Problem description:
Repeat every line below exactly as it reads.

Data shown:
──────────────────────────────
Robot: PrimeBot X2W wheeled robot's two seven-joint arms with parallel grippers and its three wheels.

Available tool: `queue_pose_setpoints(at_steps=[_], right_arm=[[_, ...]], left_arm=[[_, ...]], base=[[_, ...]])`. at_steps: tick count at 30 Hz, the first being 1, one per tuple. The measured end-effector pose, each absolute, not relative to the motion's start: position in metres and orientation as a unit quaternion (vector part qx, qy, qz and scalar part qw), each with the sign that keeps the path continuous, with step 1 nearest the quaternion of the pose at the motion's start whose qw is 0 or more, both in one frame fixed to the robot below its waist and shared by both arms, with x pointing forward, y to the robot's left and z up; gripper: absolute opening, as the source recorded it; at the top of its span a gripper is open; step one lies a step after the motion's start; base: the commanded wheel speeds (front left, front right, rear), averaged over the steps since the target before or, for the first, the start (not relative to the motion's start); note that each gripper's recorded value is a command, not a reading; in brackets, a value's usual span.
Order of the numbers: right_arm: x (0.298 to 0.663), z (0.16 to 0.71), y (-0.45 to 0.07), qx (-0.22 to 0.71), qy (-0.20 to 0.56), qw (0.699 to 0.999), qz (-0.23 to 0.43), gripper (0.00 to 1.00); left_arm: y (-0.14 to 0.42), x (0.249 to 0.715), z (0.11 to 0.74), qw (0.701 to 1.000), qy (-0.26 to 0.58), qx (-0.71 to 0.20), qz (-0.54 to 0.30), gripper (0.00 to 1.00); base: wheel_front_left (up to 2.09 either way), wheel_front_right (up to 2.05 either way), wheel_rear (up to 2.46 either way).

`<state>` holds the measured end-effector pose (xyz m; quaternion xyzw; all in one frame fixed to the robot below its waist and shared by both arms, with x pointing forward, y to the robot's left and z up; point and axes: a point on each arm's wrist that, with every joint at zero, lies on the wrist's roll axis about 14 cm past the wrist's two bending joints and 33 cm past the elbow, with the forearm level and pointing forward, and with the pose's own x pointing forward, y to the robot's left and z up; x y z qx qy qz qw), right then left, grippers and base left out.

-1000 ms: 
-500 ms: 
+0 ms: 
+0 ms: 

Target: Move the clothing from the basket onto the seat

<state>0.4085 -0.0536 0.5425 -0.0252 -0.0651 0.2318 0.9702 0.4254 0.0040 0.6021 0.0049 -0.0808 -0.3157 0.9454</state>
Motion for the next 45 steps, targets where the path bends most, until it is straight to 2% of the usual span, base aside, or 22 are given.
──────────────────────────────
Reply to the task:
Robot: PrimeBot X2W wheeled robot's two seven-joint arms with parallel grippers and its three wheels.

Available tool: `queue_pose_setpoints(at_steps=[_], right_arm=[[_, ...]], left_arm=[[_, ...]], base=[[_, ...]])`. at_steps: tick count at 30 Hz, the first being 1, one per tuple. The measured end-effector pose, each absolute, not relative to the motion's start: position in metres and orientation as a unit quaternion (vector part qx, qy, qz and scalar part qw), each with the sign that keeps the path continuous, with step 1 nearest the quaternion of the pose at the motion's start whose qw is 0 or more, both in one frame fixed to the robot below its waist and shared by both arms, with x pointing forward, y to the robot's left and z up; gripper: absolute opening, as the source recorded it; at the top of its span a gripper is open; step one lies a step after the motion's start; base: the commanded wheel speeds (front left, front right, rear), averaged over the steps since the target before or, for the first, the start (not relative to the motion's start); note that each gripper's recorded value is a command, not a reading; in brackets, a value's usual span.
Order of the numbers: right_arm: x (0.298 to 0.663), z (0.16 to 0.71), y (-0.45 to 0.07), qx (-0.22 to 0.71), qy (-0.20 to 0.56), qw (0.699 to 0.999), qz (-0.23 to 0.43), gripper (0.00 to 1.00); left_arm: y (-0.14 to 0.42), x (0.249 to 0.715), z (0.11 to 0.74), qw (0.701 to 1.000), qy (-0.26 to 0.58), qx (-0.71 to 0.20), qz (-0.54 to 0.30), gripper (0.00 to 1.00); base: wheel_front_left (up to 2.09 either way), wheel_front_right (up to 2.05 either way), wheel_rear (up to 2.46 either way).

`<state>` holds the measured end-effector pose (xyz m; quaternion xyzw; all in one frame fixed to the robot below its waist and shared by both arms, with x pointing forward, y to the robot's left and z up; point and axes: a point on each arm's wrist that, with every joint at zero, lies on the wrist's roll axis about 14 cm past the wrist's two bending joints and 33 cm past the elbow, with the forearm level and pointing forward, and with the pose's own x pointing forward, y to the robot's left and z up; x y z qx qy qz qw), right then left, grippers and base left out.

-1000 ms: 
-500 ms: 
+0 ms: 
+0 ms: 

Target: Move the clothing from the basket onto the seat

<state>0.4085 -0.0536 0.5425 -0.0252 -0.0651 0.2318 0.9702 0.4254 0.0040 0.6021 0.0049 -0.0808 -0.3157 0.9454</state>
Motion for the next 45 steps, targets where the path bends most, until it is straight to 2% of the usual span, base aside, or 22 are given.

The response to the exercise is complete.